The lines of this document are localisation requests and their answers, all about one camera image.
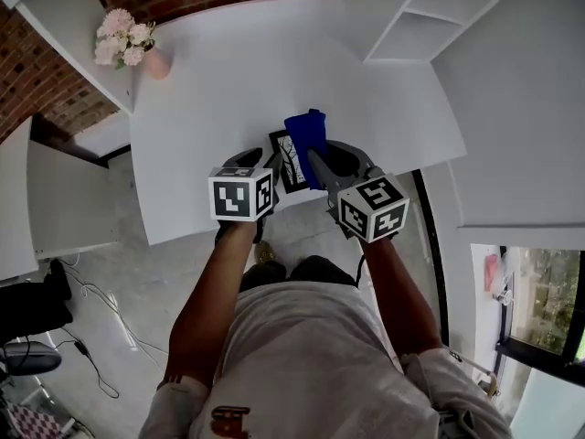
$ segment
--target pink flowers
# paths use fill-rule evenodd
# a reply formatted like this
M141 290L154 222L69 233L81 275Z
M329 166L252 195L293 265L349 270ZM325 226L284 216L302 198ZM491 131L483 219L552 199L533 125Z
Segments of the pink flowers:
M122 8L112 10L97 30L95 62L98 65L138 65L144 52L154 45L154 23L137 25Z

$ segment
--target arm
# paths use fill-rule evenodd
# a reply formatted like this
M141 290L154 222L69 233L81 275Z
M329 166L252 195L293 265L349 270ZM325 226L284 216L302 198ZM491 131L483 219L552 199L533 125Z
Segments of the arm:
M256 223L242 222L219 240L173 325L165 377L186 375L211 388L255 235Z
M431 308L389 239L361 241L384 328L401 357L442 347Z

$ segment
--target window frame
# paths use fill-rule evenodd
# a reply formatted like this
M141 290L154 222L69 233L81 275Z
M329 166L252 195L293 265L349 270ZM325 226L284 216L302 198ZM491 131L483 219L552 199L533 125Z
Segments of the window frame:
M559 355L543 348L535 347L511 336L514 306L502 306L500 340L495 345L497 356L494 372L499 375L502 357L515 359L522 364L546 372L551 376L585 387L585 365L575 362L581 337L585 333L585 252L580 252L579 280L575 305L571 316L567 340Z

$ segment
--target white desk
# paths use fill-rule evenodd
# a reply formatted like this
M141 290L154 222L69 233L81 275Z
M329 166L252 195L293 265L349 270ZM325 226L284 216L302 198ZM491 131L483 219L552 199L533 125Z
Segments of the white desk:
M327 137L362 148L395 174L465 154L451 107L426 62L365 64L339 42L344 0L262 0L157 28L173 54L164 80L138 71L131 143L151 244L211 230L207 175L264 148L292 115L320 109ZM280 208L321 197L280 190Z
M0 145L0 280L119 237L110 171L31 142L30 124Z

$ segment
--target picture frame
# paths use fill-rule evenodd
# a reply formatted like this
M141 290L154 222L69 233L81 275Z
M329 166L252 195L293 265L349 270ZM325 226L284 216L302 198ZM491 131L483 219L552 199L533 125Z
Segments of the picture frame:
M309 188L304 178L291 136L286 130L269 134L274 153L282 153L281 179L287 194Z
---------------
◆ GOAL OF THE EXERCISE: Count the lines of the data that contain the string "target", and reply with that number alone.

◆ OUTPUT FOR THIS EXERCISE: 5